Material and popular culture is a token of the legacy of what seems a bygone era, even though European empires have only been dismantled recently, while some purport they are still there. Writing about the entertainement park, The Lost City near Johannesburg, Jeanne Van Eeden claims: “[…], it seems ironic that, while buzzwords such as postcolonialism and political correctness ostensibly inform interaction with culture and history, the colonial legacy continually asserts itself in popular culture and reinscribes a politics of power in the entertainment landscape.” (“The Colonial Gaze: Imperialism, Myths, and South African Popular Culture” Design Issues, Spring, 2004, Vol. 20, No. 2, pp. 18-33. 18).
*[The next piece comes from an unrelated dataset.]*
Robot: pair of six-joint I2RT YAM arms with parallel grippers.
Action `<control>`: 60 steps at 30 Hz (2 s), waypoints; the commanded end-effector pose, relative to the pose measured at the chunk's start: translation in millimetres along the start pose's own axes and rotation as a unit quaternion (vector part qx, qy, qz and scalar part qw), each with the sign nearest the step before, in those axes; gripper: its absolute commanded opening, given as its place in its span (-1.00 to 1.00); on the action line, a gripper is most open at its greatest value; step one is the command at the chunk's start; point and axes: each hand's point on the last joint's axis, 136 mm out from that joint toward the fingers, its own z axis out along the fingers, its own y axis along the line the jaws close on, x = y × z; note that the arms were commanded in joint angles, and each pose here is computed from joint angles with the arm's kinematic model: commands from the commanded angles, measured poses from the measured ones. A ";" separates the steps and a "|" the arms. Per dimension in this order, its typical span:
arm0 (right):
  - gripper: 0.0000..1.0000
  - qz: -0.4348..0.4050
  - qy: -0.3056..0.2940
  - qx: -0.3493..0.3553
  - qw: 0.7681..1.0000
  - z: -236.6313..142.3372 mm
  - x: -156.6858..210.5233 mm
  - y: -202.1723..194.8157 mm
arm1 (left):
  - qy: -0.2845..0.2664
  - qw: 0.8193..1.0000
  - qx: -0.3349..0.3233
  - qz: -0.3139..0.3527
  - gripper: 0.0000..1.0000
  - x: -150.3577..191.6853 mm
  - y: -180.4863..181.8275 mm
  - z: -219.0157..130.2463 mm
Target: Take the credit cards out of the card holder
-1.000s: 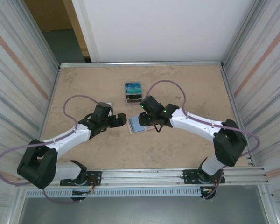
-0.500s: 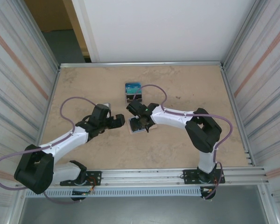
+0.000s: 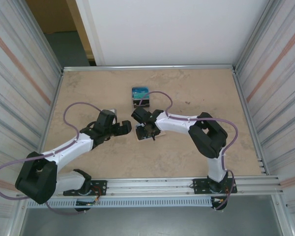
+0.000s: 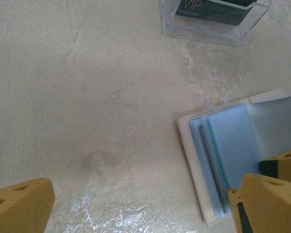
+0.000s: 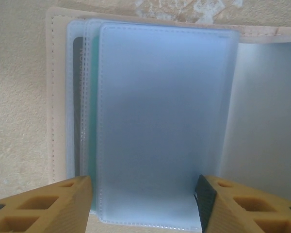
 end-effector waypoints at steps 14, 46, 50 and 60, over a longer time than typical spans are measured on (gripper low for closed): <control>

This presentation will examin the South African postcard industry at the turn of the 19th and 20th century which formalised and developped existing mental borders inherited from European mind sets, meant to infantilize, mock and depreciate the colonised. I will lean on the business of Sallo Epstein, “the largest publisher of view-cards and types of South Africa and Transvaal,” according to the Rhodesian Study Circle, who, for commercial purposes offered his customers what they were expecting from the coloniser-colonised relations. Finally, this presentation wishes to tackle the becoming of the imperial gaze today, analysing its mechanism to denounce it but without exposing and thus unwillingly promoting its racial bias, two aspects which have, recently, triggered debates about the writing of history.
Biography
Gilles Teulié is Professor of British and South African Studies at Aix-Marseille University. He has written extensively on South African history but also on postcards and Empire. He has published a book on the Afrikaners and the Anglo-Boer War (2000) another one on racial attitudes in Victorian South Africa (2015), a history of South Africa (2019) and a history of South African Protestantism and the racial question (2022): He is the editor and co-editor of several collections of essays among which: Healing South African Wounds (2009), L’Afrique du Sud de Nouvelles identités? (2010) and Spaces of History, History of Spaces (E-rea on-line 2017) and Another Vision of Empire. Henry Rider Haggard’s Modernity and Legacy (E-rea on-line 2020), Showcasing Empire (CVE on-line 2021) and The Legacy of a Troubled Past: Commemorative Politics in 21st Century South Africa. (With Mathilde Rogez and Bernard Cros, Liverpool University Press / Presses Universitaires de Provence 2022).